WORK INSTRUCTION: From the entries below, copy out every line with "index" in it.

EXTRACTED DATA:

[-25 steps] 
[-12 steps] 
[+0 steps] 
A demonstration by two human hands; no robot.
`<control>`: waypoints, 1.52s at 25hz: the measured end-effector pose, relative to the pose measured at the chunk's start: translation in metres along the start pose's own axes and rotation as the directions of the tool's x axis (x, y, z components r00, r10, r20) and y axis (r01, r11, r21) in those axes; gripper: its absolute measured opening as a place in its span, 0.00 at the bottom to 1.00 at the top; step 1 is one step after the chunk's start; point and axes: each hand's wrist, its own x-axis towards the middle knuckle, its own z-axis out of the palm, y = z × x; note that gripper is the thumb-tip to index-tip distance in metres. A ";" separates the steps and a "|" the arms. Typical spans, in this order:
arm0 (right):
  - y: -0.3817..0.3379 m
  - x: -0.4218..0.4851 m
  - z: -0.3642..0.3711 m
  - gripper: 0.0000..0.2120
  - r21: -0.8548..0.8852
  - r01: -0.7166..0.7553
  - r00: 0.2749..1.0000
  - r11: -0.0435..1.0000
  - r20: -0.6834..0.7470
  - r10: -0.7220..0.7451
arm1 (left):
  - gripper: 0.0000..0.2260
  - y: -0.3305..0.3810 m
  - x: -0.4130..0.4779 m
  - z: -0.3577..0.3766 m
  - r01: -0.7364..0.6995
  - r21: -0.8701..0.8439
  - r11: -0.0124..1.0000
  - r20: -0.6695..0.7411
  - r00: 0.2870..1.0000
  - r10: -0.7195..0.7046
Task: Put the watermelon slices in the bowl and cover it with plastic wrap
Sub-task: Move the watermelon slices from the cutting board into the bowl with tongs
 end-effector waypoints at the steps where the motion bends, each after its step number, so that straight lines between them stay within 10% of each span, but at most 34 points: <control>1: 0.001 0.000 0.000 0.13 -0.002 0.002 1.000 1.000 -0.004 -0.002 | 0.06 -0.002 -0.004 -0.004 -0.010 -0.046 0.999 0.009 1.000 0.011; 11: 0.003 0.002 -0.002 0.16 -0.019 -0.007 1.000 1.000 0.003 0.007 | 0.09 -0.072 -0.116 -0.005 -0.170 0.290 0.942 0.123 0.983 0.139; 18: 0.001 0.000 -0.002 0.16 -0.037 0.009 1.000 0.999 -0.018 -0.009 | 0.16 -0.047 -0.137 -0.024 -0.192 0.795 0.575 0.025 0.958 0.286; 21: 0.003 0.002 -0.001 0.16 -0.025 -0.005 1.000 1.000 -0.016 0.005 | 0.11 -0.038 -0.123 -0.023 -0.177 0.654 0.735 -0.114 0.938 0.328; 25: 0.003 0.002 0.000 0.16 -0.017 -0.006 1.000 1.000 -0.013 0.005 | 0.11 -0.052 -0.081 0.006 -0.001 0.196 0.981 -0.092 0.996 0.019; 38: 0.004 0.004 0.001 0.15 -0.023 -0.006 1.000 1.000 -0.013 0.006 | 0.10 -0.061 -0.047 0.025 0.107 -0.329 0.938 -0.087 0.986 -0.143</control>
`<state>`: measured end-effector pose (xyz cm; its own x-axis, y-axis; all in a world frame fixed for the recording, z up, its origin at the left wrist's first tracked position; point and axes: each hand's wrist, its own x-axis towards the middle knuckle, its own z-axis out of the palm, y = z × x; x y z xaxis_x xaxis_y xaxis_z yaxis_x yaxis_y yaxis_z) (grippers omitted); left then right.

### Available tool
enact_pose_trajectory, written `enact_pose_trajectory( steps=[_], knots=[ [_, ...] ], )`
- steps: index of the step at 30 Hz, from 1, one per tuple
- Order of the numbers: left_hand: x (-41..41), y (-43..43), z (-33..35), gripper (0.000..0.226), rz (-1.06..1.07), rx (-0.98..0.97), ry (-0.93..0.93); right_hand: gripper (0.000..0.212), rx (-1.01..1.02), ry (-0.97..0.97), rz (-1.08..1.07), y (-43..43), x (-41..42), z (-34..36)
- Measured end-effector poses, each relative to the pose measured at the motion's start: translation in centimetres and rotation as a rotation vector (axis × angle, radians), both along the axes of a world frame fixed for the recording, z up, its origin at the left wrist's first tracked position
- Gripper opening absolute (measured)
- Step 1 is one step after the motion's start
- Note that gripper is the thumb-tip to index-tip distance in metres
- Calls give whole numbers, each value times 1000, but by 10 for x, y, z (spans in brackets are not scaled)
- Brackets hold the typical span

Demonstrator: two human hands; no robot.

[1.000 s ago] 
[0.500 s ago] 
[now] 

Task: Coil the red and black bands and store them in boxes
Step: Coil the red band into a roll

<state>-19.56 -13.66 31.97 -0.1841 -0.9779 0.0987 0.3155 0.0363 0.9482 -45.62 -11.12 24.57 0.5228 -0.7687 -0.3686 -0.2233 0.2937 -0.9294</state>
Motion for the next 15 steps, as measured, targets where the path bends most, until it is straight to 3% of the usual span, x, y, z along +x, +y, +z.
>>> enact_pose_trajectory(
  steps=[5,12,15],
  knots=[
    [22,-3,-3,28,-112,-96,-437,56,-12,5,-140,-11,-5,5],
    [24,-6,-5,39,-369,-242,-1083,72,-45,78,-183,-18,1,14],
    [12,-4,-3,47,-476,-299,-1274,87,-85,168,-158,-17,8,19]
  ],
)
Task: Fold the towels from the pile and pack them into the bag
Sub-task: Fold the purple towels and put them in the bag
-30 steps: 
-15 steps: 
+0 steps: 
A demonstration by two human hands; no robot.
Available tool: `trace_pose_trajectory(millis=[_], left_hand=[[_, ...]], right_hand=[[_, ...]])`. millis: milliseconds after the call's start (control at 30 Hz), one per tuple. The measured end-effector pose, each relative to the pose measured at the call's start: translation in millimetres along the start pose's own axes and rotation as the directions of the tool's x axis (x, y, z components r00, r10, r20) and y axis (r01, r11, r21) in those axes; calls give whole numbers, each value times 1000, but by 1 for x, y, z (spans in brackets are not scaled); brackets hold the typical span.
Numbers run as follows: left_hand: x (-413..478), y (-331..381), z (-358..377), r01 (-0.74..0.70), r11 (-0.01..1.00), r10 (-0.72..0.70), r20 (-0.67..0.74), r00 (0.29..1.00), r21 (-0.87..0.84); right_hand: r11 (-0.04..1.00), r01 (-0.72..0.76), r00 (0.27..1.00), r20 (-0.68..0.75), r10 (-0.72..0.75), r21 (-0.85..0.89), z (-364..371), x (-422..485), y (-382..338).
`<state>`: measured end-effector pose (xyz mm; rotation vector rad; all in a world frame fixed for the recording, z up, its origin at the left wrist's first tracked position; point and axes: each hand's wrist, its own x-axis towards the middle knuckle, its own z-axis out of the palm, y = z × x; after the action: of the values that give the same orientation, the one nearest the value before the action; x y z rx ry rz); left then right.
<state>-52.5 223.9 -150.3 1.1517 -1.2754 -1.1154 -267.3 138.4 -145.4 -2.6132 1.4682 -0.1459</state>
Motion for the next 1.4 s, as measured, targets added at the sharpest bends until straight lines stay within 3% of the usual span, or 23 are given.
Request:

RESULT FOR THIS EXERCISE:
`<control>`: waypoints, 1.52s at 25hz: the measured end-effector pose, relative to the pose measured at the chunk's start: translation in metres along the start pose's own axes and rotation as the directions of the tool's x axis (x, y, z components r00, r10, r20) and y axis (r01, r11, r21) in those axes; gripper: its absolute measured opening as a place in its span, 0.00 at the bottom to 1.00 at the top; step 1 is one step after the chunk's start; point and axes: each hand's wrist, its own x-axis towards the middle knuckle, its own z-axis out of the palm, y = z × x; note that gripper is the thumb-tip to index-tip distance in metres. A ";" separates the steps and a "|" the arms. Typical spans, in this order:
- steps: index of the step at 30 Hz, from 1, one per tuple
- Note that gripper is the thumb-tip to index-tip distance in metres

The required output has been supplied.